Work out the number of lines below containing the word "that" and give nothing besides it.

**Data listing:**
---

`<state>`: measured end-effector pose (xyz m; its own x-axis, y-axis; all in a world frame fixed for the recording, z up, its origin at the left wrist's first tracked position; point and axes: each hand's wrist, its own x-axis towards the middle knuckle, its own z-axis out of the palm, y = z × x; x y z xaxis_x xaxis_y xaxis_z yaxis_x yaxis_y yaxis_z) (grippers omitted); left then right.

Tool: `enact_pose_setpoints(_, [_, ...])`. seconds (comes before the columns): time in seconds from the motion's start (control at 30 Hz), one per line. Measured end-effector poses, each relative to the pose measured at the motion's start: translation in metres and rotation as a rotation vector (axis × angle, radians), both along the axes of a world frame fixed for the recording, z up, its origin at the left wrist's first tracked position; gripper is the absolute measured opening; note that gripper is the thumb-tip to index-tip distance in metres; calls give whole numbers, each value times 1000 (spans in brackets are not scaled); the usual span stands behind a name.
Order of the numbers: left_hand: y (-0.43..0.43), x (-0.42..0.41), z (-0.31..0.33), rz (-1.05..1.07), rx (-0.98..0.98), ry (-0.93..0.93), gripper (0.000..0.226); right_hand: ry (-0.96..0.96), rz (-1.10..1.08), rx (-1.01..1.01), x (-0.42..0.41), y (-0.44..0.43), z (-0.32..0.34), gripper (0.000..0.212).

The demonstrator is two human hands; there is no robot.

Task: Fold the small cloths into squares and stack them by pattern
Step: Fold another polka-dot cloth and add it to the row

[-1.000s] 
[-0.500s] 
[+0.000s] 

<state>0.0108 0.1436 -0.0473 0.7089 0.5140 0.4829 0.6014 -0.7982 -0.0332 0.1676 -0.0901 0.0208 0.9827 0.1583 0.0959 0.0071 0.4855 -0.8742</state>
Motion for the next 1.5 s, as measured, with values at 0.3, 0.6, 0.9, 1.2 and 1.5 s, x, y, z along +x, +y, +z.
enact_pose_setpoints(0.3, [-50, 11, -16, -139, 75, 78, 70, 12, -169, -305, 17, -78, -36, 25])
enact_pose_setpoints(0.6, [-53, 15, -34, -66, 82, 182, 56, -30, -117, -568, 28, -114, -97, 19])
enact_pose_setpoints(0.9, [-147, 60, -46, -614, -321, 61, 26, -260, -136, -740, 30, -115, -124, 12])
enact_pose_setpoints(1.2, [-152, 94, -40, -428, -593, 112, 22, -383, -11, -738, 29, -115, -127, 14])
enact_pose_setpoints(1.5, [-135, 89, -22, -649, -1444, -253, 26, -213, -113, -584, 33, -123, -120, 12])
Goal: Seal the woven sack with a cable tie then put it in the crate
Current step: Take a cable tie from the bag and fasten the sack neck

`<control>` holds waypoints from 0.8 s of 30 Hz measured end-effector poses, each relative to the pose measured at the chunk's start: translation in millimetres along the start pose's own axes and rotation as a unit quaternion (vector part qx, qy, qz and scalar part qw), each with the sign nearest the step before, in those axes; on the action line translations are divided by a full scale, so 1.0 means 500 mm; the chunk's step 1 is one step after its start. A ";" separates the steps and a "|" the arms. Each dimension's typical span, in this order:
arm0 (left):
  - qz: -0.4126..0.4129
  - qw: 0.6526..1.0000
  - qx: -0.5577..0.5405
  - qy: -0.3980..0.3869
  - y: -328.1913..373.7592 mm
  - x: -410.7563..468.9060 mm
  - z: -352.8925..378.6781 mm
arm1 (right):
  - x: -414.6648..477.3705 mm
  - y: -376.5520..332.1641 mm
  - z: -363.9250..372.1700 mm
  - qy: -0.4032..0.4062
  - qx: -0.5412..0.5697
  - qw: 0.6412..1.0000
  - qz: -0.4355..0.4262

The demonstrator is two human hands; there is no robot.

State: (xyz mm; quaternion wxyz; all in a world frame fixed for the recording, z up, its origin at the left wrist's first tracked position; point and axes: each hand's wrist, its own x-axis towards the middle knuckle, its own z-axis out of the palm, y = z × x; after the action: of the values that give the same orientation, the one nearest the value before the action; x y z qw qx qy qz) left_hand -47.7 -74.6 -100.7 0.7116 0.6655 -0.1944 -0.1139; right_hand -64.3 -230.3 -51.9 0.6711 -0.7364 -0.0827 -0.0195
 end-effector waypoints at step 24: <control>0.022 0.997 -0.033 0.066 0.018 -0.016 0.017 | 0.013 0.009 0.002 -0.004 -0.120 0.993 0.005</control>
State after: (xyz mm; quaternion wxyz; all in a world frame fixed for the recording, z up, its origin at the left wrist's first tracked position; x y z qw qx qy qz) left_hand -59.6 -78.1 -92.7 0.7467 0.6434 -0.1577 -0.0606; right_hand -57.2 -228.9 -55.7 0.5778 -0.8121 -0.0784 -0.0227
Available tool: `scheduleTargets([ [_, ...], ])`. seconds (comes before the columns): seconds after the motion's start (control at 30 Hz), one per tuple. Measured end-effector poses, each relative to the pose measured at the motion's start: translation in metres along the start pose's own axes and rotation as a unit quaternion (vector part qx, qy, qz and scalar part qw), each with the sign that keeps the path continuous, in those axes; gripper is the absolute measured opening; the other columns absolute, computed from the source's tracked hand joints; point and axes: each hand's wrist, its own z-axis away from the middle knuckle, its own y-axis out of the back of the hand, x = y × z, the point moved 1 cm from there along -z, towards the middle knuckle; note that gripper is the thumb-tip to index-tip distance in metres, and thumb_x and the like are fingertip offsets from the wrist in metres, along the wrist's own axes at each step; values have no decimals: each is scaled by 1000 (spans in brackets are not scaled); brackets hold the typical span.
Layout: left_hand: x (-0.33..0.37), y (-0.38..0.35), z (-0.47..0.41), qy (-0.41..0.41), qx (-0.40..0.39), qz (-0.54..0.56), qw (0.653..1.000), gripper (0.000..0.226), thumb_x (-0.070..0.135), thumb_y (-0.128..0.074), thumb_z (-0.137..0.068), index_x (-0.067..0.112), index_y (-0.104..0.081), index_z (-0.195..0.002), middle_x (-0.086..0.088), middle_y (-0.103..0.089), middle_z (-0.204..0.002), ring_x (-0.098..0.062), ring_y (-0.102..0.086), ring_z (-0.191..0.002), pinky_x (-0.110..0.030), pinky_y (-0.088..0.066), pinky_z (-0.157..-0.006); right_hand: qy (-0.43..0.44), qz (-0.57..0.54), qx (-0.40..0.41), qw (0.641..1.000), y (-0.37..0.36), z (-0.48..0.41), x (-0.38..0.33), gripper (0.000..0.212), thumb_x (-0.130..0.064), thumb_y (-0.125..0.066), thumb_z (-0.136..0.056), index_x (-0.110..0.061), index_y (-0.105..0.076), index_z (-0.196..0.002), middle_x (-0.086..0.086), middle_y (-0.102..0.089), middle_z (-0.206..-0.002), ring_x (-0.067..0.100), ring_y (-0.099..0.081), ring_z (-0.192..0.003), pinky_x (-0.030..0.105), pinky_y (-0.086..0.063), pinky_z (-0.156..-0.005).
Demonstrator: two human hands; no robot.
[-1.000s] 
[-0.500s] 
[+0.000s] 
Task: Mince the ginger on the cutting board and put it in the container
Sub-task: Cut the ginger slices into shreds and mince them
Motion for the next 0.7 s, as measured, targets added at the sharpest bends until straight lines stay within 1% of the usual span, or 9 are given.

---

**Task output:** 3